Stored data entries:
_____
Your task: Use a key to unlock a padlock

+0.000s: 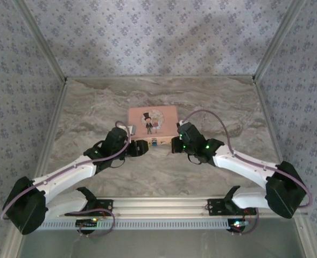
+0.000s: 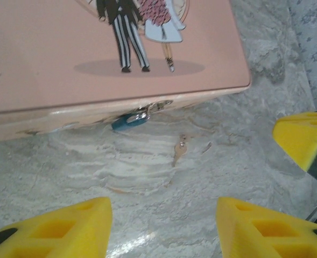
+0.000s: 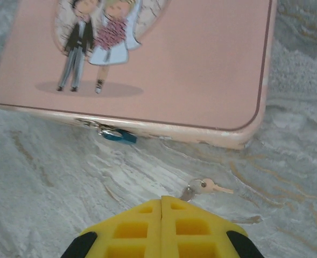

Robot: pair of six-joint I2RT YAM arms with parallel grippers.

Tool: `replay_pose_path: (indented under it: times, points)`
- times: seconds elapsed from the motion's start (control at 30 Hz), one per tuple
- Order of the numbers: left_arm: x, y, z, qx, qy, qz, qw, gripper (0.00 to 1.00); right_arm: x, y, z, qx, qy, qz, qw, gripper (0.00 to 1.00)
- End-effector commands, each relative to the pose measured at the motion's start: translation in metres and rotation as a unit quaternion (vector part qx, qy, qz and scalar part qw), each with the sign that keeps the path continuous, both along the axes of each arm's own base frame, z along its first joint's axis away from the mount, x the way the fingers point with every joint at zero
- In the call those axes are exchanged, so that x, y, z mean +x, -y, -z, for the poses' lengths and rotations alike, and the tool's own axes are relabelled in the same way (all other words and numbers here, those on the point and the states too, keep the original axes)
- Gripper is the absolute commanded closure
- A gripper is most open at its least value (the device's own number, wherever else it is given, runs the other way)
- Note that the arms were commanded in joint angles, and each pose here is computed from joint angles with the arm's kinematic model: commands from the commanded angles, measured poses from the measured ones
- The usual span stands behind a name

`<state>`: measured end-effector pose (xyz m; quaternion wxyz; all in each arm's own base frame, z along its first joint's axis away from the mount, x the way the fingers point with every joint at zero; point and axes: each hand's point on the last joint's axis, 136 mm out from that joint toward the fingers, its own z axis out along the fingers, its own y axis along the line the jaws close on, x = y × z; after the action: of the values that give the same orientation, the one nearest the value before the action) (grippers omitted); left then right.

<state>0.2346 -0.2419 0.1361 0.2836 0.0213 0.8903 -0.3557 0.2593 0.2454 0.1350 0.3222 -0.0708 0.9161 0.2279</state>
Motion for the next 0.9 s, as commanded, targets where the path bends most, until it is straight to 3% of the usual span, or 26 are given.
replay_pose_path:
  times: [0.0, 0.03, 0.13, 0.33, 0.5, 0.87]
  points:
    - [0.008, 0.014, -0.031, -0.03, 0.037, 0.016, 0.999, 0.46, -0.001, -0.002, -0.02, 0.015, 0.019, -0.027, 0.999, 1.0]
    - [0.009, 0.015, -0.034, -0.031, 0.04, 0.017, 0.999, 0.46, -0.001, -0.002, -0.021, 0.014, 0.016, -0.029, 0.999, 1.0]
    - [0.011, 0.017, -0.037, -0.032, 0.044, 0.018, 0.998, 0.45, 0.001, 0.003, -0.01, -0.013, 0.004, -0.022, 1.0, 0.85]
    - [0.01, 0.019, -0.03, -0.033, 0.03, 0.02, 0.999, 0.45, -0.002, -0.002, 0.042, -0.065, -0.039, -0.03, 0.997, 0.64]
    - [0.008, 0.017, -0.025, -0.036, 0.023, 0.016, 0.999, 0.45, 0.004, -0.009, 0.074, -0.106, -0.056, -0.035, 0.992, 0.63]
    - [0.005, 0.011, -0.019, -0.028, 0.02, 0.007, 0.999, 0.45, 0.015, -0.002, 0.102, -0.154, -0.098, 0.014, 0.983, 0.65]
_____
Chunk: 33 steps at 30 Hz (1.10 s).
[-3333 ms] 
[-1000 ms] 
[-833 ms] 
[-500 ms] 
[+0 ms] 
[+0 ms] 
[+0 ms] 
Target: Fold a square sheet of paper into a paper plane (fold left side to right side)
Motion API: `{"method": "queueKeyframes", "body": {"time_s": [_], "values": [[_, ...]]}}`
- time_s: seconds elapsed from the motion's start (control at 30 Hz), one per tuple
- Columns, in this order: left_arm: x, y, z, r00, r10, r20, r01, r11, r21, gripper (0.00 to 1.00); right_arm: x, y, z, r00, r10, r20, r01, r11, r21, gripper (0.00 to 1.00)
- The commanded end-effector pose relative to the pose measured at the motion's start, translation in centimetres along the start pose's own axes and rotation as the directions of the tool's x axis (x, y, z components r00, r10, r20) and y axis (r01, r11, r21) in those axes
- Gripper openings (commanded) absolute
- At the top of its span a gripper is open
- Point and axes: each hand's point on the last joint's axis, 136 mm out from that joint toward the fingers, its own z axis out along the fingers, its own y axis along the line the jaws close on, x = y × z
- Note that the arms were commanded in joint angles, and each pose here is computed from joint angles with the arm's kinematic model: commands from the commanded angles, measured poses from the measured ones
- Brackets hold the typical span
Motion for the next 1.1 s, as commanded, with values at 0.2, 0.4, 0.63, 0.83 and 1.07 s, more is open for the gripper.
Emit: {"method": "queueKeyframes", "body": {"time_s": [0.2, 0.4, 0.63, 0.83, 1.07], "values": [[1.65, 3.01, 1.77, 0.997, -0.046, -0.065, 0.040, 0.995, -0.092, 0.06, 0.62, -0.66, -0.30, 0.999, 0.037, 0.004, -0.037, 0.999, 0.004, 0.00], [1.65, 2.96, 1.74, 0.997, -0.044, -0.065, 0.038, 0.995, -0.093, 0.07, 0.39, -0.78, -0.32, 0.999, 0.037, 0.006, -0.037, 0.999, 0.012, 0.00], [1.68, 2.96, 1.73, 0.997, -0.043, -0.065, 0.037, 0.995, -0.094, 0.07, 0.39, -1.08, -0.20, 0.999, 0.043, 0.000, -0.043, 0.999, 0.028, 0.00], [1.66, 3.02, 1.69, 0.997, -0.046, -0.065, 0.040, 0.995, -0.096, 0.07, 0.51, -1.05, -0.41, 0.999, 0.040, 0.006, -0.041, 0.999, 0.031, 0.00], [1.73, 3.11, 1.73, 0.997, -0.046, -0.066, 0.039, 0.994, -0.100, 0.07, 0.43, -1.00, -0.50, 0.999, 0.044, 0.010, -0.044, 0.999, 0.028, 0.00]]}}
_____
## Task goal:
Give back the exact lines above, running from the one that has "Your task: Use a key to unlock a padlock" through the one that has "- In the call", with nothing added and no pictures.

## Output:
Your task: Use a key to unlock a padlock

+0.000s: 
+0.000s: 
+0.000s: 

Robot: pair of six-joint I2RT YAM arms with parallel grippers.

Tool: `replay_pose_path: (indented under it: times, points)`
- times: seconds elapsed from the motion's start (control at 30 Hz), one per tuple
- Order of the numbers: left_arm: x, y, z, qx, qy, qz, qw, gripper (0.00 to 1.00); right_arm: x, y, z, qx, qy, qz, qw, gripper (0.00 to 1.00)
- End-effector commands, each relative to the pose measured at the motion's start: translation in metres and rotation as a unit quaternion (vector part qx, qy, qz and scalar part qw), each with the sign that keeps the path continuous, both along the axes of each arm's own base frame, z along its first joint's axis away from the mount, x the way the fingers point with every joint at zero
- In the call those axes are exchanged, so that x, y, z mean +x, -y, -z, for the poses' lengths and rotations alike, and the tool's own axes are relabelled in the same way (all other words and numbers here, those on the point and the states too, keep the original axes)

No more work is needed on this exercise.